Monday, January 18, 2010

Unexpected Changes

Yesterday in church, in consideration of Martin Luther King, Jr’s birthday holiday, our minister talked about some of aspects of change that we don’t often consider. One of those things was the fact that you never know where change will take you, because you start to change in unexpected ways.

As I’ve read over my old journal entries, this is something that’s come really clear to me in my process of weight loss. When I set out, I was planning on losing weight; I didn’t really consider what else would happen. But here are a few entries that show my thoughts along the way, and how I began to notice other changes in myself. There are many more examples, but this gives you an idea.

August 10, 2001; 6:19 p.m.

Since Mom died, my personality has changed, though Mamere is the first to comment on it. It’s a terrible thing watching a loved one die, particularly knowing as I do that it’s something you yourself may face. It gives you a certain freedom, an ability to get past all the crap that most people carry around as baggage, and the understanding that time is precious. Well, I’d been lugging round a ton of baggage for over a decade, angst and depression and shame, things which made me very shy and withdrawn because I believed no one would want to talk to me, or touch me, or take any pleasure in my company- and a large part of that was because of my weight.

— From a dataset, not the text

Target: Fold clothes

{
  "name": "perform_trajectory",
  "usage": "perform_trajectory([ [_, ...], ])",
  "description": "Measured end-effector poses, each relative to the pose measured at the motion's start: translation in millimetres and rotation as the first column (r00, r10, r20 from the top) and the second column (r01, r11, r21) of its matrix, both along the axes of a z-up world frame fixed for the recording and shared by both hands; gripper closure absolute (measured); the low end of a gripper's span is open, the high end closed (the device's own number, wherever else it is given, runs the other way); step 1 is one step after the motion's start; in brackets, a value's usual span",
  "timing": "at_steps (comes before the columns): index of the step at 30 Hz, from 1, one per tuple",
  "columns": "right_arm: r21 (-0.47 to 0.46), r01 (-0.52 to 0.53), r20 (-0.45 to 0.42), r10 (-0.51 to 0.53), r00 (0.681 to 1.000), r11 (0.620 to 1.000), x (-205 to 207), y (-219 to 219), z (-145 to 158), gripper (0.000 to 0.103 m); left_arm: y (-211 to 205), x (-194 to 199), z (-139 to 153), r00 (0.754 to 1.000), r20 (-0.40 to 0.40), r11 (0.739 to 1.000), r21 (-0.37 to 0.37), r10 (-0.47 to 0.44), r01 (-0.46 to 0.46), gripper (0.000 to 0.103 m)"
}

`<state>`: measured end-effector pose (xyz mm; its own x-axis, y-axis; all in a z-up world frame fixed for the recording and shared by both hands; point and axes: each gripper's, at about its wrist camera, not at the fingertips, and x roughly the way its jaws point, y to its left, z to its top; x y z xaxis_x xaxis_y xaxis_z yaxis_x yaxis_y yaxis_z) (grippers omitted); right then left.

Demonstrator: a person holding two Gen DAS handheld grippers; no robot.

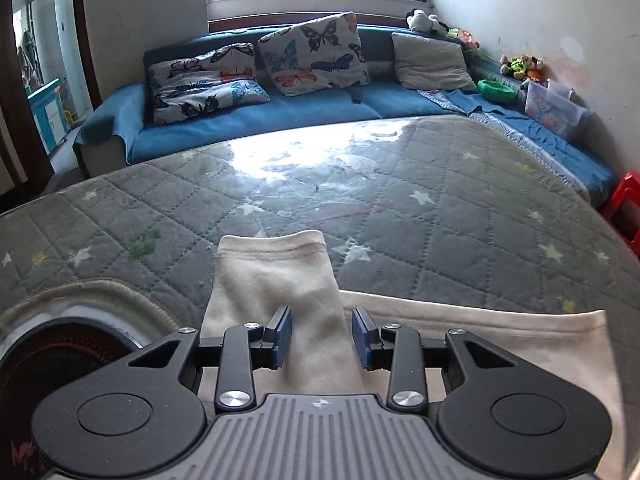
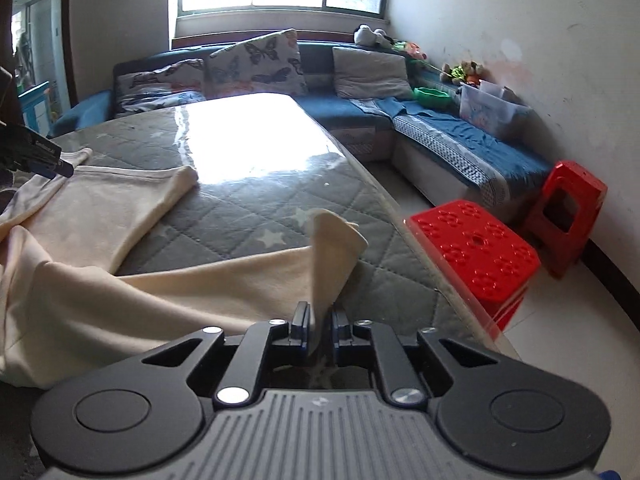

Particularly around people like Mamere, whom I know has serious issues with people overweight – though the sad truth is I can’t claim to be any different. But I realized then, after Mom died, that all this crap I was carrying around was just that – crap. If people don’t want to talk to me or be around me, odds are that’s their problem as much as mine, and they’re probably not the sort of people I want to be around anyway.

July 27, 2002

But there’s something else I’ve been meaning to write about for a while, and that is my weight loss. I’ve been asked if I feel better or different by many people, and so I wanted to write a little about it because I may someday forget. Some things definitely are very different, both physically and otherwise. When I first started losing weight, I didn’t notice all that much – it took a while for me to lose enough to be aware of anything beyond the fit o my clothes. And in some ways it’s still hard to say exactly how different I feel, because it’s been so gradual. But the main thing is that I’ve become so much more aware of my body. I never used to think about or pay attention to how my body functioned; I suppose I took it for granted, such as it was.

But not anymore. As I’ve lost weight, I’ve started to notice the underlying structure – wrists and collarbones, the slowly emerging definition of muscles, the graceful play of tendons as my fingers move, the sense that beneath all the weight I have a body that is inherently as capable of beauty and grace as anyone else’s. Along with that, I’ve discovered thta I can now do some things I never was able to before – cross my legs, squat comfortably to look at something and then rise from that position, fold my arms beneath my breasts, walk through narrower spaces. It may sound a little silly, things most people take for granted, but for me it is a revelation, and so I enjoy doing them. This is something I once never would have thought possible – for me to take pleasure in my physicality. This pleasure of course spills into other things, and it even loops back and nourishes itself. I actually enjoy certain exercise now, so I make sure to do it every day, which in turn helps promote weight loss and increased enjoyment.

November 17, 2002

[While visiting Melissa and Jamie, we went to Tweeter for me to get some new speakers.] I got my speakers without a problem, with the help of a cute guy. And it was weird because we were chatting a bit – he goes camping in Maine – and I realized that’s a newish sort of interaction for me, being able to chat with an attractive man and not feel totally self-conscious. It didn’t hurt that both Melissa and Jamie commented on my weight.